Abstract:
Sulfur mustard (SM) is a highly toxic blister agent which has been used many times in several wars and conflicts and caused heavy casualties. Ease of production and lack of effective therapies make SM a potential threat to public health. SM intoxication causes severe damage on various target organs, such as the skin, eyes, and lungs. In addition, SM exposure can also lead to hepatotoxicity and severe liver injuries. However, despite decades of research, the molecular mechanism underlying SM-induced liver damage remains obscure. SM can be converted into various products via complex hepatic metabolism in vivo.

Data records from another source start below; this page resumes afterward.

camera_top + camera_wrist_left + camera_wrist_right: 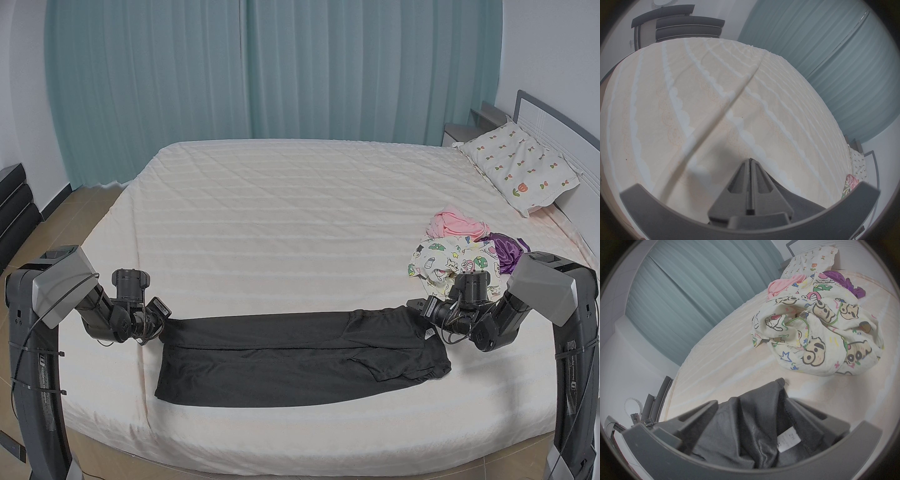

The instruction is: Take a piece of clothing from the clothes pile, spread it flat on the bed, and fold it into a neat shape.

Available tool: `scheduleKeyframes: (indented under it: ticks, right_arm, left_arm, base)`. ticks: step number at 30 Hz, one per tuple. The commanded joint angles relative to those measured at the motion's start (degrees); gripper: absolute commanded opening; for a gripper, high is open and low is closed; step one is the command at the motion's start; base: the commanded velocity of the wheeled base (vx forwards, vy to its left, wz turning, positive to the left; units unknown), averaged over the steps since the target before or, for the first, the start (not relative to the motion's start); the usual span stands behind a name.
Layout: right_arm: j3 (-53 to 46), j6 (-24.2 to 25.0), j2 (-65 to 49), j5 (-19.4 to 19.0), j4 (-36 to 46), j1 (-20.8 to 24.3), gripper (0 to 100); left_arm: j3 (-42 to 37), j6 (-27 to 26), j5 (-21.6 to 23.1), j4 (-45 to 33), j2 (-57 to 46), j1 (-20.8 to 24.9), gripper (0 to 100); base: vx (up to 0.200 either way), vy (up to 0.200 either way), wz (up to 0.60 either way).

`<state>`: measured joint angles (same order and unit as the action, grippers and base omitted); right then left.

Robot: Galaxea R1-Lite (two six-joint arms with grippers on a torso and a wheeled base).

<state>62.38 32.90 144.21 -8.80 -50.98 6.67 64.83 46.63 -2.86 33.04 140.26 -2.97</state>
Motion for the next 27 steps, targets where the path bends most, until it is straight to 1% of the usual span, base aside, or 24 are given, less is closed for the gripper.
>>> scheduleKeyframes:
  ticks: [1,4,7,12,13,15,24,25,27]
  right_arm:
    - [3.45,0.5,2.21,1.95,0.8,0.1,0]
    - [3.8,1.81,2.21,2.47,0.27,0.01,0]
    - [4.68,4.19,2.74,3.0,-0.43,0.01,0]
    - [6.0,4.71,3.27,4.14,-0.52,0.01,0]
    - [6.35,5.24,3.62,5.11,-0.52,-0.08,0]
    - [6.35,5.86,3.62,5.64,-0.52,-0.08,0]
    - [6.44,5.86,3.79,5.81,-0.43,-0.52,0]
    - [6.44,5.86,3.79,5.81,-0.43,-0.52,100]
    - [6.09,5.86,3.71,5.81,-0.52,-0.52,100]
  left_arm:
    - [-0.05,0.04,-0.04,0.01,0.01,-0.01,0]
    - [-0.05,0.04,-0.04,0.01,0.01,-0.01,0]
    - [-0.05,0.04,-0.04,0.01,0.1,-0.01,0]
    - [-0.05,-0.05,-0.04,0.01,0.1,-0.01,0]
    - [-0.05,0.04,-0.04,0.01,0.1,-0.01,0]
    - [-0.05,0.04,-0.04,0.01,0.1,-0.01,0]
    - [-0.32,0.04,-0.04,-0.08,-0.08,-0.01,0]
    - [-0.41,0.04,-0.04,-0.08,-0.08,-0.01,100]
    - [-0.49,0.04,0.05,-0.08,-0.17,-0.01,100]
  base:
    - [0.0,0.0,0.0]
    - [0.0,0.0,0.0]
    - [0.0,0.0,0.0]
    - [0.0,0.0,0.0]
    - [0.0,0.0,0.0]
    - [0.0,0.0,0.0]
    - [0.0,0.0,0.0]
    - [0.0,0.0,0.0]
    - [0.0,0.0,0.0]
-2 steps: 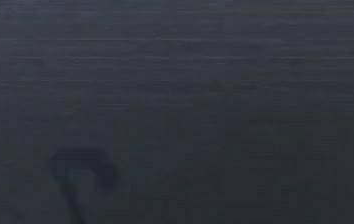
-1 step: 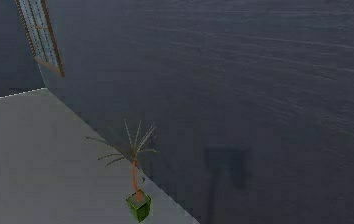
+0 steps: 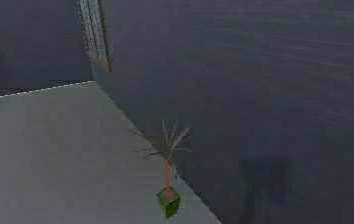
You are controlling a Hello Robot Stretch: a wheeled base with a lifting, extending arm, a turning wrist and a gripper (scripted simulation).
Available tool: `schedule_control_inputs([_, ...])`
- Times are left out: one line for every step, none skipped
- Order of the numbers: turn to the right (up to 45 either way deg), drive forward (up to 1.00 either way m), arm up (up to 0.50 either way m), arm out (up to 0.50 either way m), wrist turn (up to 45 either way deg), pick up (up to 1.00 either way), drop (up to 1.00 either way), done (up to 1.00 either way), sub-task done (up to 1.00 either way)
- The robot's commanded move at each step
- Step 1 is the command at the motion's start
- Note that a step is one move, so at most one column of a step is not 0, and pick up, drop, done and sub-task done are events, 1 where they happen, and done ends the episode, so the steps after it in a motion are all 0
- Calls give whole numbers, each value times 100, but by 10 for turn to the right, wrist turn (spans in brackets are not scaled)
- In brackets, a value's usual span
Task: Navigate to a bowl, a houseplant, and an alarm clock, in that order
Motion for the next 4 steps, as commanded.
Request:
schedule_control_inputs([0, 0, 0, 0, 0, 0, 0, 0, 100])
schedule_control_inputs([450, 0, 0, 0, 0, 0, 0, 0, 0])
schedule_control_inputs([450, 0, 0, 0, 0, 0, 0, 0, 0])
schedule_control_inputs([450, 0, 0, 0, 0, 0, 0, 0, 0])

There are some pieces of evidence that one of the oxidation products of SM, divinyl sulfone (DVS), exhibits even more significant toxicity than SM. Nevertheless, the molecular toxicology of DVS is still hardly known. In the present study, we confirmed that DVS is even more toxic than SM in the human hepatocellular carcinoma cell line HepG2. Further mechanistic study revealed that DVS exposure (200 μM) promotes pyroptosis in HepG2 cells, while SM (400 μM) mainly induces apoptosis. DVS induces gasdermin D (GSDMD) mediated pyroptosis, which is independent of caspases activation but depends on the large amounts of reactive oxygen species (ROS) and severe oxidative stress produced during DVS exposure. Our findings may provide novel insights for understanding the mechanism of SM poisoning and may be helpful to discover promising therapeutic strategies for SM intoxication.
摘要:
芥子油(SM)是一种剧毒的起泡剂,在多次战争和冲突中被多次使用,并造成重大人员伤亡。易于生产和缺乏有效的疗法使SM成为对公共健康的潜在威胁。SM中毒会对各种靶器官造成严重损害,比如皮肤,眼睛,还有肺.此外,SM暴露还可导致肝毒性和严重肝损伤。然而,尽管进行了几十年的研究,SM诱导的肝损伤的分子机制仍然不清楚。SM可以通过体内复杂的肝脏代谢转化为各种产物。有一些证据表明SM的氧化产物之一,二乙烯基砜(DVS),表现出甚至比SM更显著的毒性。然而,DVS的分子毒理学仍然鲜为人知。在本研究中,我们证实,在人肝癌细胞系HepG2中,DVS的毒性甚至高于SM。进一步的机制研究表明,DVS暴露(200μM)促进HepG2细胞的焦凋亡,而SM(400μM)主要诱导细胞凋亡。DVS诱导gasderminD(GSDMD)介导的焦亡,这与半胱天冬酶的激活无关,但取决于DVS暴露期间产生的大量活性氧(ROS)和严重的氧化应激。我们的发现可能为理解SM中毒的机制提供新的见解,并可能有助于发现有希望的SM中毒治疗策略。